Shares of Greater Manchester-based Revolution Bars Group plc fell as much as 15% after it published results for the 26 weeks ended December 31, 2022, showing revenue 2.6% higher at £76 million and a loss before tax of £100,00 compared to a profit of £4.3 million in the prior year period.
Revolution Bars said the loss “reflects the significant impact of high inflationary costs as a result of the cost-of-living impact.”
On current trading, the company said: “Transport strikes have continued into 2023, albeit with less impact due to the normal lower trade seen in January and February.
“The group saw LFL sales in the second half of FY23 of (6.8)% to date, an improvement of +2.6%pts on the first half of the year.
“The group continues to navigate the macroeconomic factors impacting on the industry, particularly city centre and late-night trade.”
Revolution Bars Group CEO Rob Pitcher said: “We have faced well documented macroeconomic challenges which impacted profitability in the half year.
“The team have done everything they can to mitigate the cost headwinds and other factors outside of our control, and I am immensely proud of our people for delivering an amazing Christmas to our corporate guests, delivering an all-time record of pre-booked sales for the Group.
“Walk-in custom was hampered by industrial action, reduced consumer confidence and the hot summer, and we look forward to increased guest confidence in the coming months as energy prices continue to fall from their previous peak and inflation abates.
“We were delighted to announce the acquisition of Peach Pubs in October 2022 which has diversified our offering and guest base.
“We have continued to see pleasing performance, delivering excellent Christmas trading.

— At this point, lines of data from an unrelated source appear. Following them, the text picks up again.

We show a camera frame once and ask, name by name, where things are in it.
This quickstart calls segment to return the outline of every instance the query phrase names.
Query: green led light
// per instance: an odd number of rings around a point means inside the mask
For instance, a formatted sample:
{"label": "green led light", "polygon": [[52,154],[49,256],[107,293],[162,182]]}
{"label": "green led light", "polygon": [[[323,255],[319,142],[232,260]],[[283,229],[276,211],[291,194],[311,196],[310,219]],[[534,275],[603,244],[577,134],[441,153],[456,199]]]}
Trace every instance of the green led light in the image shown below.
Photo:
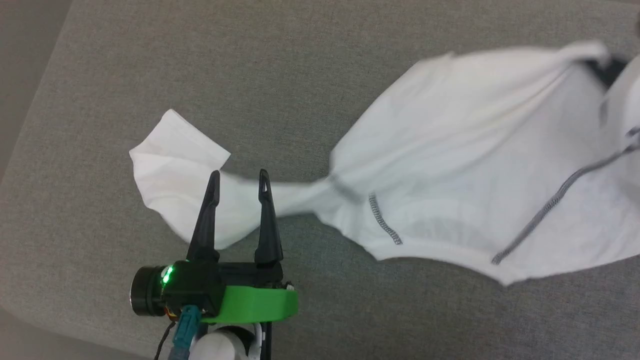
{"label": "green led light", "polygon": [[162,278],[162,285],[166,285],[166,283],[169,282],[169,279],[171,278],[171,273],[173,272],[173,266],[169,266],[166,269],[166,273],[164,274],[163,278]]}

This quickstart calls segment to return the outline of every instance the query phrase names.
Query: gray upholstered couch
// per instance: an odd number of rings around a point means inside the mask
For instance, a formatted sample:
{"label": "gray upholstered couch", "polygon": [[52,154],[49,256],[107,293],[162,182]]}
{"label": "gray upholstered couch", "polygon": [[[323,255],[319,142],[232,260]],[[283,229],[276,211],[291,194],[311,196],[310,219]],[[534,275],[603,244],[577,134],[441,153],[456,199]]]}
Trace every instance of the gray upholstered couch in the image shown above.
{"label": "gray upholstered couch", "polygon": [[[45,330],[24,331],[38,344],[48,331],[153,355],[166,320],[134,316],[129,283],[186,244],[142,204],[127,151],[168,108],[231,151],[225,170],[311,181],[418,59],[583,38],[630,56],[638,9],[606,0],[73,1],[0,185],[0,306],[12,314],[0,322],[14,334],[0,337],[0,357],[20,343],[13,316]],[[436,261],[377,263],[312,216],[285,218],[280,231],[301,303],[275,326],[277,359],[640,356],[638,258],[503,288]],[[250,259],[255,240],[222,256]],[[54,348],[25,346],[11,357],[56,358]],[[108,354],[93,349],[66,357]]]}

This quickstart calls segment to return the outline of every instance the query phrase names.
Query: cloth garment
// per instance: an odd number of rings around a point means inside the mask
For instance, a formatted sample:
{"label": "cloth garment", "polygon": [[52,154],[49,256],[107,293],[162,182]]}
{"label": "cloth garment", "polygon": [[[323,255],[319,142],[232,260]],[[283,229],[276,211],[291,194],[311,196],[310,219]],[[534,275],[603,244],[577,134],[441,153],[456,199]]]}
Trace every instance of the cloth garment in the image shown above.
{"label": "cloth garment", "polygon": [[[504,285],[634,256],[640,202],[621,162],[582,176],[492,263],[572,173],[628,145],[630,124],[605,116],[607,93],[579,63],[608,58],[601,43],[577,42],[420,61],[335,146],[328,177],[272,183],[276,213],[315,213],[379,260],[446,261]],[[229,153],[173,110],[130,153],[145,204],[189,241]],[[258,226],[260,206],[256,181],[222,172],[220,190],[223,249]]]}

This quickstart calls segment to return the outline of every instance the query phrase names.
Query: white fabric
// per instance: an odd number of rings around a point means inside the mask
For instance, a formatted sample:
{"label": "white fabric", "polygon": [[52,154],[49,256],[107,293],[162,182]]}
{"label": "white fabric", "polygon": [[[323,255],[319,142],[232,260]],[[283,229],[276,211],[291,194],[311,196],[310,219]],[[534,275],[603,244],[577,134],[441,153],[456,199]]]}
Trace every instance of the white fabric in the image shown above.
{"label": "white fabric", "polygon": [[[327,178],[272,184],[276,213],[313,212],[376,259],[446,261],[505,285],[634,256],[640,210],[619,165],[581,178],[491,264],[572,172],[623,146],[628,124],[600,119],[602,86],[576,63],[607,57],[602,44],[581,42],[418,62],[337,144]],[[145,204],[186,241],[209,174],[228,156],[172,110],[131,151]],[[223,172],[220,195],[224,248],[258,226],[257,182]]]}
{"label": "white fabric", "polygon": [[[607,121],[622,130],[640,126],[640,56],[626,67],[605,96],[603,113]],[[618,142],[624,143],[624,131],[617,131]],[[621,187],[626,196],[640,204],[640,155],[628,156],[616,164]]]}

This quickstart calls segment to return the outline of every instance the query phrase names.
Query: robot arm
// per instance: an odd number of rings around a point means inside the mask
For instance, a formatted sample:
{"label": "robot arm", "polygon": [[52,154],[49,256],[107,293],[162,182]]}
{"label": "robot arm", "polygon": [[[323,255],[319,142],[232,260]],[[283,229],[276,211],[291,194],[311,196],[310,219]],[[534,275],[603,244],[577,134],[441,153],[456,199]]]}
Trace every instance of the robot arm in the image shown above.
{"label": "robot arm", "polygon": [[[282,282],[282,246],[265,170],[260,171],[258,199],[262,214],[253,263],[218,262],[214,234],[220,173],[214,171],[186,260],[170,266],[144,266],[136,273],[130,294],[134,312],[166,315],[177,322],[170,359],[270,360],[271,323],[297,313],[298,294],[290,283]],[[208,333],[214,323],[252,324],[253,333],[237,326]]]}

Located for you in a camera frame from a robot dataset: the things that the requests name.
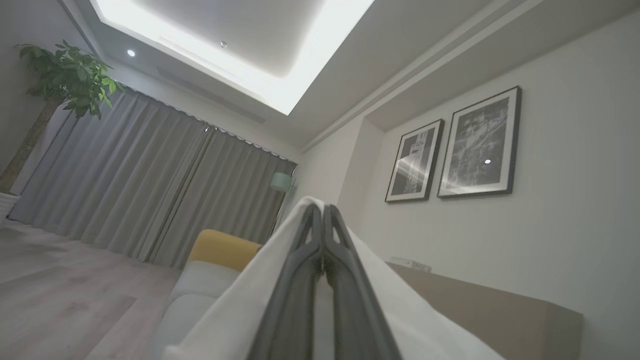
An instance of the ceiling molding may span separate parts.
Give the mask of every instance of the ceiling molding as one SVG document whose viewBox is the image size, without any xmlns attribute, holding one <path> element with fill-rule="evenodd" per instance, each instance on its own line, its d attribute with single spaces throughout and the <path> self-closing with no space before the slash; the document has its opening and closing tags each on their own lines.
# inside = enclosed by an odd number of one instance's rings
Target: ceiling molding
<svg viewBox="0 0 640 360">
<path fill-rule="evenodd" d="M 395 96 L 424 79 L 430 73 L 470 49 L 500 28 L 541 4 L 543 0 L 494 0 L 469 18 L 411 64 L 360 101 L 347 113 L 306 144 L 307 152 L 349 121 L 364 117 Z"/>
</svg>

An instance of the potted plant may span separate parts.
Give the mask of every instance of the potted plant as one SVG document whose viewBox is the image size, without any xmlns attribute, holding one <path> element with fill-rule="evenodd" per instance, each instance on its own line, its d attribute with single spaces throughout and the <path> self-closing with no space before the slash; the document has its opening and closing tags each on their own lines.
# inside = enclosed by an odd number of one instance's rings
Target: potted plant
<svg viewBox="0 0 640 360">
<path fill-rule="evenodd" d="M 109 65 L 64 40 L 62 44 L 56 44 L 55 53 L 30 44 L 16 47 L 21 47 L 20 58 L 26 56 L 30 67 L 38 74 L 38 83 L 27 93 L 44 98 L 45 106 L 0 176 L 0 225 L 20 198 L 10 193 L 11 187 L 58 106 L 68 101 L 65 109 L 75 111 L 77 117 L 89 112 L 100 118 L 101 102 L 106 101 L 111 106 L 105 87 L 111 94 L 116 86 L 122 88 L 106 75 L 107 70 L 112 69 Z"/>
</svg>

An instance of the framed artwork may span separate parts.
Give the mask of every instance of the framed artwork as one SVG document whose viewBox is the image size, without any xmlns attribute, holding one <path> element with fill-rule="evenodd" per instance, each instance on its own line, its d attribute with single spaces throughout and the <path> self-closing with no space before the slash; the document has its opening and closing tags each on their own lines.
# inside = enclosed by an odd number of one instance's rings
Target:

We continue to develop synergies between the businesses, and identify new and exciting opportunities.
“Management continues their focus on navigating the current macroeconomic situation, developing our business, and putting in place further building blocks for future growth.
“The board remains confident that the business is on track to achieve market expectations for FY23, and we anticipate some sales recovery in 2024.”